In a significant advancement for quantum sensing technology, researchers at the University of Colorado Boulder have successfully created a device that can measure acceleration in three dimensions simultaneously using ultracold atoms—something many scientists previously thought impossible.
The research team, led by graduate student Kendall Mehling, postdoctoral researcher Catie LeDesma, and JILA professor Murray Holland, published their findings this month in the journal Science Advances. Their work represents a major step forward in quantum navigation technology.
The device works by cooling rubidium atoms to temperatures just billionths of a degree above absolute zero, creating a quantum state called a Bose-Einstein Condensate. In this state, the atoms form coherent matter waves that can be manipulated with extreme precision.

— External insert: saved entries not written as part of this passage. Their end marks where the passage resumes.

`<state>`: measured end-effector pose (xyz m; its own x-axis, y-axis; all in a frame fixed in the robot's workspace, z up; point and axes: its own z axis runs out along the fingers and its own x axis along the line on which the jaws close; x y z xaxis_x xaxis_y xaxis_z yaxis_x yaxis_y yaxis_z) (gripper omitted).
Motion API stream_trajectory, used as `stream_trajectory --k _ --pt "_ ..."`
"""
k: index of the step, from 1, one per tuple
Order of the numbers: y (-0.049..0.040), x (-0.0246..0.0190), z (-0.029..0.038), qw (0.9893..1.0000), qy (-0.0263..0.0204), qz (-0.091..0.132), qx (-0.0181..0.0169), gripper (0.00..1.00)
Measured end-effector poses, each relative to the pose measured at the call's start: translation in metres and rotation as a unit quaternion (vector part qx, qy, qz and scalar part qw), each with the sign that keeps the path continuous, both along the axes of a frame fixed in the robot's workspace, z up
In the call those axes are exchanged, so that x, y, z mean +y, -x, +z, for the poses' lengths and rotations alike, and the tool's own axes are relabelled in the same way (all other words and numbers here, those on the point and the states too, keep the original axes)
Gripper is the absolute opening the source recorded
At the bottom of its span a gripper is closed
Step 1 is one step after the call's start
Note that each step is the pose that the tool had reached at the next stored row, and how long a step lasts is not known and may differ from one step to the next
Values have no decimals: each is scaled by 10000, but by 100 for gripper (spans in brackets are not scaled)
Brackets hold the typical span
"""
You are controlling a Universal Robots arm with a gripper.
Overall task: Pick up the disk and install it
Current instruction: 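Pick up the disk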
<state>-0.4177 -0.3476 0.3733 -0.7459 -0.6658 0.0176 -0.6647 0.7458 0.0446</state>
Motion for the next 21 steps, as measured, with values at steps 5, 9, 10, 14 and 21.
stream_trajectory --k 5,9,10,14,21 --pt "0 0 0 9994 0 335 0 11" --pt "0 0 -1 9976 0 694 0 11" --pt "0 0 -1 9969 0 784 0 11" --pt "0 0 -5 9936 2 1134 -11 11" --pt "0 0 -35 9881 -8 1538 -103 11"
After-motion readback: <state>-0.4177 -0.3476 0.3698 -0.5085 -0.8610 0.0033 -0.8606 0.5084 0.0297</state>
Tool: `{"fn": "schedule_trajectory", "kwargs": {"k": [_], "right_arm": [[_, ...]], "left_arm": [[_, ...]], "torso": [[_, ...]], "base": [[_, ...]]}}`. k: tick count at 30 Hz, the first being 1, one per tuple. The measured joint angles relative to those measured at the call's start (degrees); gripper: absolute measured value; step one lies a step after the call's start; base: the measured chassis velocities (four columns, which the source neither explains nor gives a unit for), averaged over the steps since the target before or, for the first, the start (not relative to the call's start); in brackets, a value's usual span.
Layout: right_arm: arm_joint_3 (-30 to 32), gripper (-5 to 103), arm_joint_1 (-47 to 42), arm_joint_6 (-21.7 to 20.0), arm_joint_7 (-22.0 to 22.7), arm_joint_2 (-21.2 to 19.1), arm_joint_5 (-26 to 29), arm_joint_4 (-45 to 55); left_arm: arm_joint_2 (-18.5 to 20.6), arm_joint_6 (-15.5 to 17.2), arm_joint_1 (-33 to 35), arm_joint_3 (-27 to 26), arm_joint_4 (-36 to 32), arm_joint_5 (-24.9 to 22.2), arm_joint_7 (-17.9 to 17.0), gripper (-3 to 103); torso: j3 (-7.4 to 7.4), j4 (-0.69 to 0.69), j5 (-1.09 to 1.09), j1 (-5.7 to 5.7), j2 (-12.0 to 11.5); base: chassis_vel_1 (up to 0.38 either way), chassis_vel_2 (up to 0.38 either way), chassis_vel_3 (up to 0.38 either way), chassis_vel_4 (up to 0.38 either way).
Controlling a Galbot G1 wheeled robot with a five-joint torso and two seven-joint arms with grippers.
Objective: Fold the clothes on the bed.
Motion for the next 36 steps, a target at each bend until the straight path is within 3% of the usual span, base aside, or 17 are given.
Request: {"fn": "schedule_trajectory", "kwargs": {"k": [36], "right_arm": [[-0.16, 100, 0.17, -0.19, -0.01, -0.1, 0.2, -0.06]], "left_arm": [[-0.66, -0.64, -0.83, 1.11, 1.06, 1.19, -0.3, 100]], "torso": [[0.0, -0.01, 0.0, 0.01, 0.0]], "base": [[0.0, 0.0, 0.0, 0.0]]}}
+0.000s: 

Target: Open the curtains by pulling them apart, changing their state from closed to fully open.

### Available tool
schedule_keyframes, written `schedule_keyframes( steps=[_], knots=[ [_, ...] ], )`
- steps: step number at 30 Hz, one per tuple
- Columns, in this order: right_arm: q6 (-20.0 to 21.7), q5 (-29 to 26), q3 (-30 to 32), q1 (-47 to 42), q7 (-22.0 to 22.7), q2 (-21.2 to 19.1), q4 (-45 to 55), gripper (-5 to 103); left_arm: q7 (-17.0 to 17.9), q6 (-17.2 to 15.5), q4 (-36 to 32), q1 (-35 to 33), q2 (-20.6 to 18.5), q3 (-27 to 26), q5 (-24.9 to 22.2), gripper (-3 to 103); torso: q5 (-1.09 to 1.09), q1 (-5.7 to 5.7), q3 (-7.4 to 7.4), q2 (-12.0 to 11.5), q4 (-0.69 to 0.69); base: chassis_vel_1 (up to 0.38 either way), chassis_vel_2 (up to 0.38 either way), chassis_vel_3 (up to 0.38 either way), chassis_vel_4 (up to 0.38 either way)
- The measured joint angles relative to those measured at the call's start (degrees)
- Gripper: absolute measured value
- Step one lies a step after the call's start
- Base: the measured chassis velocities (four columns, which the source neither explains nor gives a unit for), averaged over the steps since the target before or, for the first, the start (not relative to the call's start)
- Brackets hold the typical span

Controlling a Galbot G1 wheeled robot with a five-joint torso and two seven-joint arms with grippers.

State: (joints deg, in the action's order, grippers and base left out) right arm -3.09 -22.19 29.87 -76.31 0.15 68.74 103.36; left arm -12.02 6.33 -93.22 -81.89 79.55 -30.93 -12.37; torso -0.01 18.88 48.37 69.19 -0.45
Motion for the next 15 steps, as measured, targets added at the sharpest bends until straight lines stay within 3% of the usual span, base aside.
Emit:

Using six lasers as thin as a human hair, the team pins these atoms in place, then splits them into quantum superpositions where each atom exists in two places simultaneously.
Artificial intelligence plays a crucial role in the system's operation. The researchers employed machine learning algorithms to manage the complex process of adjusting the lasers to manipulate the atoms. "The AI plans out the sequence of laser adjustments required, streamlining what would otherwise be an impossibly elaborate trial-and-error process," explained Professor Holland.
While current GPS and electronic accelerometers dominate navigation systems, they suffer from mechanical wear and environmental vulnerabilities over time. Atoms, by contrast, do not age or degrade, offering long-term stability and robustness. This quantum device could eventually enable navigation in environments where GPS signals are unavailable, such as underwater, underground, or in space.
The technology has attracted significant interest, with NASA awarding the team a $5.5 million grant in 2023 through its Quantum Pathways Institute to continue developing the sensor. Beyond navigation, the device could revolutionize geological surveys, tests of fundamental physics, and autonomous vehicle guidance systems. Though currently bench-sized and less sensitive than commercial technologies, the researchers are optimistic about improving its performance and reducing its size in the coming years.